When the towers gashed vermilion and buckled,
she was alone at home in Union Square.
The noise expanded as it dribbled off
to meet its echo, second detonation
worse than the first report, in summoning
half-buried images of Hiroshima
and Nagasaki. In a foreign mood,
she heard the phone ring and a female voice,
acclimatised but recognisable
as Singaporean, asked for Wee Hong Ling.
She never tires of telling this story, how
the Consulate located her and every
Singaporean within an hour of disaster,
when a black hole opened but was avoided
because a star had called, a star called home.
She never tires of telling this story, which
I now tell you in my own fanciful way,
each iteration also explanation,
the how developing into the why,
why her pitchers, bowls, vases levitate.
(First published in the Quarterly Literary Review of Singapore and collected in Sample and Loop: A Simple History of Singaporeans in America, Bench Press, 2023)

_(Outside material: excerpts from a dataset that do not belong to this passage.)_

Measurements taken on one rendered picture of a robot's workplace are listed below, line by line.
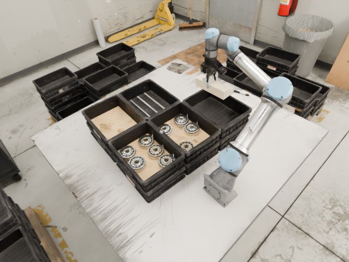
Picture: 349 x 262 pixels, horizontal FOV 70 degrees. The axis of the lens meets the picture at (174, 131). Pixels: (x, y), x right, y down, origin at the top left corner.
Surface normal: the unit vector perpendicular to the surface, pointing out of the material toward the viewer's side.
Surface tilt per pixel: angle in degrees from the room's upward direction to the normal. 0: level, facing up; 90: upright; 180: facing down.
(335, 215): 0
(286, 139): 0
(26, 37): 90
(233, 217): 0
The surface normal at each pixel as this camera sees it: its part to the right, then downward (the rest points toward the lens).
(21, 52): 0.69, 0.48
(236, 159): -0.48, -0.01
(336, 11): -0.72, 0.52
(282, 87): -0.33, -0.22
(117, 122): -0.06, -0.70

Jee Leong Koh is a Singaporean writer, editor, and publisher living in New York City. His hybrid work Snow at 5 PM: Translations of an insignificant Japanese poet won the 2022 Singapore Literature Prize in English fiction. His book of poems Steep Tea (Carcanet) was named a Best Book of the Year by the Financial Times in the UK and a Finalist by Lambda Literary in the US. Other honours include being shortlisted twice for the Singapore Literature Prize in English poetry for The Pillow Book and Connor & Seal.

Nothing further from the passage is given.